Undoubtedly, surrogate motherhood is a very controversial issue. In many cases, the surrogate bears the child for the contracting couple, willingly gives up to them the child she has borne, and accepts her role with no difficulty. In those cases, the contracting couple views the surrogate with extreme gratitude for helping their dream of having a child come true. The surrogate also feels a great deal of satisfaction, since she has in effect given a “gift of life” to a previously infertile couple. But in some cases that have been well publicized in the media, the surrogate wants to keep the child she has borne and fights the contracting couple for custody. What began as a harmonious relationship between the couple and the surrogate ends with regrets about using this type of reproductive arrangement.

Surrogacy itself is not new. The Old Testament records two incidents of surrogacy (Gen. 16:1-6; 30:1-13), and it appears that use of a surrogate to circumvent female infertility was an accepted practice in the Ancient Near East. What makes today’s surrogacy new is the presence of lawyers and detailed contracts in the previously very private area of procreation. Today, surrogacy does not normally involve any sophisticated medical technology. Normally conception is accomplished by artificial insemination, though in some cases in vitro fertilization is used to impregnate the surrogate. In the latter cases the contracting couple normally provide both sperm and eggs, so that the surrogate mother is not the genetic mother.

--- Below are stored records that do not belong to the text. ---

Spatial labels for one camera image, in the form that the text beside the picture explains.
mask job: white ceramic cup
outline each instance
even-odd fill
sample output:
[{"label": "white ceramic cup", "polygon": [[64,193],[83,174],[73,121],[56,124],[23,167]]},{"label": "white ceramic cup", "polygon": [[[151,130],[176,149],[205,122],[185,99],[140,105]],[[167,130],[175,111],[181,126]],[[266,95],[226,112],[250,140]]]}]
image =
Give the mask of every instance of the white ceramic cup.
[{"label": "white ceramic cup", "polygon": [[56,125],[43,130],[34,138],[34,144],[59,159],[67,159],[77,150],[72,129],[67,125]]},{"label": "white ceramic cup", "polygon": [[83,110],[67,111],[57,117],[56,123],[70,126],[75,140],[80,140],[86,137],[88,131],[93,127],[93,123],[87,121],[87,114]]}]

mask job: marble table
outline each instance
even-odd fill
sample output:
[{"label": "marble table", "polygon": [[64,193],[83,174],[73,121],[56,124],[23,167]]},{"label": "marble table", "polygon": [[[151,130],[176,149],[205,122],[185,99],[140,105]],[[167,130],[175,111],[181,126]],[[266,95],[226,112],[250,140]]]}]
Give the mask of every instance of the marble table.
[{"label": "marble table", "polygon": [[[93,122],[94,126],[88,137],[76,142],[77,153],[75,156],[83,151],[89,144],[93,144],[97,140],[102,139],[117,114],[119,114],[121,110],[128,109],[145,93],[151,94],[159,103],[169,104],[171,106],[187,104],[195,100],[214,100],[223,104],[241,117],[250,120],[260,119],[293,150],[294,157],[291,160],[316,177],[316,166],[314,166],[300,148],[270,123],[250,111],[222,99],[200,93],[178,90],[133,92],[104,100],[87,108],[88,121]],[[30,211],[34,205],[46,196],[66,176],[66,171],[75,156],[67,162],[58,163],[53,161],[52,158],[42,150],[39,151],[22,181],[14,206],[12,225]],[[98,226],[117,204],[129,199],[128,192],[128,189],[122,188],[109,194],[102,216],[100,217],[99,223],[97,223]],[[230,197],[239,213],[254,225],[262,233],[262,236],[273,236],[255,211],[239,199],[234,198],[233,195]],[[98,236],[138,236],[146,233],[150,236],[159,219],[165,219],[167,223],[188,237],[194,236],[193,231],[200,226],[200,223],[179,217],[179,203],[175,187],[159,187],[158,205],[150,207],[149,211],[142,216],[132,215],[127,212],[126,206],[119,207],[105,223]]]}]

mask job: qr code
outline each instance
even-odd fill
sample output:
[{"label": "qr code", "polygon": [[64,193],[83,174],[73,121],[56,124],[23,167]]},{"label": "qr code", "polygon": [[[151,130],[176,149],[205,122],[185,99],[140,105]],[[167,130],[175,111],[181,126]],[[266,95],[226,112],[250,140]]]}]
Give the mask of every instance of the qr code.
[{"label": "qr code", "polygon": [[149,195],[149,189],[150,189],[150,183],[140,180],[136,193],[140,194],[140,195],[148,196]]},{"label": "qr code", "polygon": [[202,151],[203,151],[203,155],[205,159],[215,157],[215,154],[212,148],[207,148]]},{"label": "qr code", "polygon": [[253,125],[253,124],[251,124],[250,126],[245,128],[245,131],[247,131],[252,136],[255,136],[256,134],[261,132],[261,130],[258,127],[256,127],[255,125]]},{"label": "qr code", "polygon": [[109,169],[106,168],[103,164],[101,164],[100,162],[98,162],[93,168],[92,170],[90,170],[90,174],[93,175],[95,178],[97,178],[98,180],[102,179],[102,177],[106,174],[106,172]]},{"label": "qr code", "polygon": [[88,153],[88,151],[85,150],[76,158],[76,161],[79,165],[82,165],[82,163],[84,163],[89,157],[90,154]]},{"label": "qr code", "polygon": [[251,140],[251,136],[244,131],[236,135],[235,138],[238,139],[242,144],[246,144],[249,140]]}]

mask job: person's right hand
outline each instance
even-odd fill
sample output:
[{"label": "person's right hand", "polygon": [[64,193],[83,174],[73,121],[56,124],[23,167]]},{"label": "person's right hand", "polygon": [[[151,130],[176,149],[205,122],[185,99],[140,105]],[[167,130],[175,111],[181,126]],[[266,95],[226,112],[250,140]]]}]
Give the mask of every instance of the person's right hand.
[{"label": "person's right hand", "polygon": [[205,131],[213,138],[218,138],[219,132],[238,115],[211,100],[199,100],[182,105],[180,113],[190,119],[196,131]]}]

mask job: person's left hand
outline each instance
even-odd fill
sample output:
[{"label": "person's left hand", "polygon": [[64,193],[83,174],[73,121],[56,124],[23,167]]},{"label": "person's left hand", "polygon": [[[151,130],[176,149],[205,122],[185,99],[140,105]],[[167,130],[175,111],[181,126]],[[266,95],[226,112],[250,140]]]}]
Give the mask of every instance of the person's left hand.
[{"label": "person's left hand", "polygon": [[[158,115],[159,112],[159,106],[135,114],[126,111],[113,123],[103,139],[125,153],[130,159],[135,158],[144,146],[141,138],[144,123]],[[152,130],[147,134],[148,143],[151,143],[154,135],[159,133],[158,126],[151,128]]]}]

Problems with Surrogate Motherhood
Surrogacy Involves the Sale of Children. Certainly the most serious objection to commercial surrogacy is that it reduces children to objects of barter by putting a price on them. Most of the arguments in favour of surrogacy are attempts to avoid this problem. Opponents of surrogacy insist that any attempt to deny or minimize the charge of baby-selling fails, and thus surrogacy involves the sale of children. This violates the Thirteenth Amendment that outlawed slavery because it constituted the sale of human beings. It also violates commonly and widely held moral principles that safeguard human rights and the dignity of human persons, namely that human beings are made in God’s image and are His unique creations. Persons are not fundamentally things that can be purchased and sold for a price. The fact that proponents of surrogacy try so hard to get around the charge of baby-selling indicates their acceptance of these moral principles as well. Rather than the debate being over whether human beings should be bought and sold, it is over whether commercial surrogacy constitutes such a sale of children. If it does, most people would agree that the case against surrogacy is quite strong. As the New Jersey Supreme Court put it in the Baby M case, “There are, in a civilized society, some things that money cannot buy….There are values…that society deems more important than granting to wealth whatever it can buy, be it labor, love or life.”5 The sale of children, which normally results from a surrogacy transaction (the only exception being cases of altruistic surrogacy), is inherently problematic. This is so irrespective of the other good consequences the arrangement produces, in the same way that slavery is inherently troubling, because human beings are not objects for sale. Surrogacy Involves Potential for Exploitation of the Surrogate. Most agree that commercial surrogacy has the potential to be exploitative. The combination of desperate infertile couples, low income surrogates, and surrogacy brokers with varying degrees of moral scruples raises the prospect that the entire commercial enterprise can be exploitative.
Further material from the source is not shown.